For the entries below, repeat exactly each line starting with the one that contains "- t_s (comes" and going on through the one that contains "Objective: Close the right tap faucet", and no others.

[[ Supplied information, beginning ]]

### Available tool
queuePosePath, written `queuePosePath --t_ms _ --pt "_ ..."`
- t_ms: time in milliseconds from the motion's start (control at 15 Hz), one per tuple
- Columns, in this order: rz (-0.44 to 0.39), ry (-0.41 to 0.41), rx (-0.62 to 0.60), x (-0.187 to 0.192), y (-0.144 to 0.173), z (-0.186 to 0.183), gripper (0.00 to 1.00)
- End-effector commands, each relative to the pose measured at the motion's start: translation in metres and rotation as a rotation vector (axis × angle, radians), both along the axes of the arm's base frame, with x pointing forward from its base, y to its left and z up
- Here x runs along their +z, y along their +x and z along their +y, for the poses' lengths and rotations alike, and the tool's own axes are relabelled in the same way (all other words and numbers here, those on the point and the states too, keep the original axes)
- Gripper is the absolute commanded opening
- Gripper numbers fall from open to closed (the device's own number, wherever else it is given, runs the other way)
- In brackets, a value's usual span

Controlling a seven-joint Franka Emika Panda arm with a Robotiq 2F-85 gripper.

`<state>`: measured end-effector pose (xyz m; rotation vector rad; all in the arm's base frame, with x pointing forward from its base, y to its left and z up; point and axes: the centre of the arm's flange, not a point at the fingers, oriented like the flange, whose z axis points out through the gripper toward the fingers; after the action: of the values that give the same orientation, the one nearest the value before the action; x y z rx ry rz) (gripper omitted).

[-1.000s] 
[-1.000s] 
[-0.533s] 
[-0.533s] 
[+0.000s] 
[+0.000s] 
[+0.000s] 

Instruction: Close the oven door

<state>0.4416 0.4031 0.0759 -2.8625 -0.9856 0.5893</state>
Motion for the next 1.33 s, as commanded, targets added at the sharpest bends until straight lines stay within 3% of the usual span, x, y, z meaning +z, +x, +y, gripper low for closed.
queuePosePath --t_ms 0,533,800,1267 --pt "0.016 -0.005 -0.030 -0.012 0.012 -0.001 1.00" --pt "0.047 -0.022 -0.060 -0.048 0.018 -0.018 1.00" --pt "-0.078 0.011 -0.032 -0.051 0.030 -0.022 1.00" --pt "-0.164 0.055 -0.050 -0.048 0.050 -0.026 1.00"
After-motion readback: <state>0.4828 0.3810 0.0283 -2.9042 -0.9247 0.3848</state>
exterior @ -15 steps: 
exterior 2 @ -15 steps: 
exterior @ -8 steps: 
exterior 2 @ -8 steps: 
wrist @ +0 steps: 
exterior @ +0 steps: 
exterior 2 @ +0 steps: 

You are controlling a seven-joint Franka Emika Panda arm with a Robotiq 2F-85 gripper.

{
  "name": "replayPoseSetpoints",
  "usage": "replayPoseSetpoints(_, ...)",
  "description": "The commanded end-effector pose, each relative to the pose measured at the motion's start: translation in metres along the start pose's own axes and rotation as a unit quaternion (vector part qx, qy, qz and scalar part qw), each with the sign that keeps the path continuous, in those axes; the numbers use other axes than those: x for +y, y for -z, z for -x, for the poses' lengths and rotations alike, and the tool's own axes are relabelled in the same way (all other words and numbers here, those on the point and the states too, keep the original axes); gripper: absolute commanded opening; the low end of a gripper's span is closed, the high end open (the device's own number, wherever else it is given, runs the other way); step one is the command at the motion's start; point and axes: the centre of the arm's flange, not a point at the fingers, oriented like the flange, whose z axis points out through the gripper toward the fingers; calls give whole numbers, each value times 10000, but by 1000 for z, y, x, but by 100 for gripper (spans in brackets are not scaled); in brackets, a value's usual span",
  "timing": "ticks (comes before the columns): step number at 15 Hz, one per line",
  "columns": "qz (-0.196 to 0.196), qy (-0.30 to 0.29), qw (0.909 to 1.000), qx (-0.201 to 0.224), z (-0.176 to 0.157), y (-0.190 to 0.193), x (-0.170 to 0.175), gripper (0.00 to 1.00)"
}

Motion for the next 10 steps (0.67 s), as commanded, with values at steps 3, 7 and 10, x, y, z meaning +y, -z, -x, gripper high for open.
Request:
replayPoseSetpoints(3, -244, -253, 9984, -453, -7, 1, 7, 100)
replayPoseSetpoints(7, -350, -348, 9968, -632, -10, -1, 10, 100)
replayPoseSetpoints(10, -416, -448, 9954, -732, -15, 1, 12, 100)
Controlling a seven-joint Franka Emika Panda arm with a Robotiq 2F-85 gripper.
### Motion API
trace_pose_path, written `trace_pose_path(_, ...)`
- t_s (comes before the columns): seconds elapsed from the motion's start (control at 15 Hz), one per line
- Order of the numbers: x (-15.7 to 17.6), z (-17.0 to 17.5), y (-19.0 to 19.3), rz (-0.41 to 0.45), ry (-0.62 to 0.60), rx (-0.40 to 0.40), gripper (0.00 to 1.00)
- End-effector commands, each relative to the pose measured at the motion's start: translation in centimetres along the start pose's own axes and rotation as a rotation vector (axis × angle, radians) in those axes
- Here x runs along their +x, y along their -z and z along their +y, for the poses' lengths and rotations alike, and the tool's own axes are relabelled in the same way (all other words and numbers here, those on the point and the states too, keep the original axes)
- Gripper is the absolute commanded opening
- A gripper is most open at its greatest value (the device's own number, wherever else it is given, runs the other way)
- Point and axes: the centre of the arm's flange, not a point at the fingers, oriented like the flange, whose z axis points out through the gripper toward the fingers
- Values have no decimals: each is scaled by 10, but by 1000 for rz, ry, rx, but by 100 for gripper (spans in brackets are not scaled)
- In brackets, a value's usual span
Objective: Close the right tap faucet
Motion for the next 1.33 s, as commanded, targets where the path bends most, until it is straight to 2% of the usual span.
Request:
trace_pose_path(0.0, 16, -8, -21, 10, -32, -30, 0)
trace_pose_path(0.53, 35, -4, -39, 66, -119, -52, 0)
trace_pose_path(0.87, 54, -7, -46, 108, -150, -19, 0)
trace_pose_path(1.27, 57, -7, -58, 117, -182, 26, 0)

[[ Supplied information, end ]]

• Output of the task:
- t_s (comes before the columns): seconds elapsed from the motion's start (control at 15 Hz), one per line
- Order of the numbers: x (-15.7 to 17.6), z (-17.0 to 17.5), y (-19.0 to 19.3), rz (-0.41 to 0.45), ry (-0.62 to 0.60), rx (-0.40 to 0.40), gripper (0.00 to 1.00)
- End-effector commands, each relative to the pose measured at the motion's start: translation in centimetres along the start pose's own axes and rotation as a rotation vector (axis × angle, radians) in those axes
- Here x runs along their +x, y along their -z and z along their +y, for the poses' lengths and rotations alike, and the tool's own axes are relabelled in the same way (all other words and numbers here, those on the point and the states too, keep the original axes)
- Gripper is the absolute commanded opening
- A gripper is most open at its greatest value (the device's own number, wherever else it is given, runs the other way)
- Point and axes: the centre of the arm's flange, not a point at the fingers, oriented like the flange, whose z axis points out through the gripper toward the fingers
- Values have no decimals: each is scaled by 10, but by 1000 for rz, ry, rx, but by 100 for gripper (spans in brackets are not scaled)
- In brackets, a value's usual span
Objective: Close the right tap faucet

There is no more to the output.